Keywords

1 Introduction

Large-scale image retrieval and classification are gotten an important interest in research and industry applications [1, 2]. The main challenge of image retrieval is to retrieve images effectively and efficiently from very large datasets. Images are represented either by global features or set of local features. The features computed from the whole image are treated as global feature, such as color histogram. Whereas, multiple features computed from the small patches in the images are called local features such as Scale Invariant Feature Transform (SIFT) [3] and BInarization of Gradient Orientation Histograms (BIG-OH) [4].

Global features suffer from robustness and distinctiveness as small change in image drastically changes the features. There are many transformations where global features performance are not even to the baseline, such as cropping, sub-image insertion, and image fusion. The given two images I and J can be represented by global features \(G_I, G_J \in \mathbb {R}^d\). The distance or similarity between these two images can be computed and that score can be used for rank list. In case of Euclidean distance the similarity score between these two images can be computed as follow

$$\begin{aligned} E(I,J) = \sqrt{\sum (G_I - G_J)^2} = \sqrt{\sum _i^d(G_I^{(i)} - G_J^{(i)})^2 } \end{aligned}$$
(1)

For any dataset that contains N images, there will be N computation for retrieving the rank list based on Eq. 1 which is linear in time and efficiency.

On the other hand, local features, also known as local keypoint descriptors, are the complimentary approach to global features.

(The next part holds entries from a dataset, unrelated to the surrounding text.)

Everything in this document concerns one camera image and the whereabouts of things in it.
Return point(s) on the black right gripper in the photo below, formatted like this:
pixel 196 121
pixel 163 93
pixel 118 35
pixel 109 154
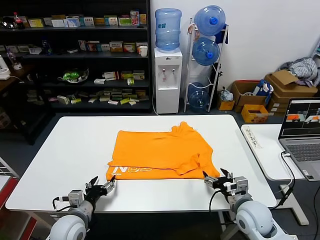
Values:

Initially, keypoint detector is used to find some key locations in the image such as Difference of Gaussian (DoG) detector [3, 5], later these keypoints are represented by some robust and distinct descriptors such as SIFT [3]. As mentioned above, there are on average 2.5 k keypoints on single image using DoG detector which enables images to be matched/searched partially in the large corpse. The ability to match/search partially enables local features tackle the challenging transformations effectively, such as cropping, sub-image insertion and image fusion. Local features are widely used for many applications [6,7,8]. The main limitation of local features is their distance or similarity computation cost. For given images, I and J, SIFT keypoint descriptors are computed and denoted by Q and R respectively. The point pair (\(q_i,r_j\)) is assumed to be matched if the following conditions hold

  • The Euclidean distance E

    $$\begin{aligned} E(q_i,r_j)=\min _{r_{k}\in R} E(q_i,r_k) \end{aligned}$$
    (2)
  • The following inequality:

    $$\begin{aligned} (q_i,r_j)< \min _{r_{l}\in R, l\ne j} E(q_i,r_l) \times \beta \end{aligned}$$
    (3)

where \(0< \beta < 1\), the smaller \(\beta \), the fewer the matched points [9]. We set \(\beta \) to 0.6. Finally, the matching score between two images is computed as follow:

$$\begin{aligned} \text {Matching score}=\frac{M}{|Q|} \times 100 \end{aligned}$$
(4)

where M is the number of matched features and |Q| is number of features in I. Rank list is obtained based on descending matching scores.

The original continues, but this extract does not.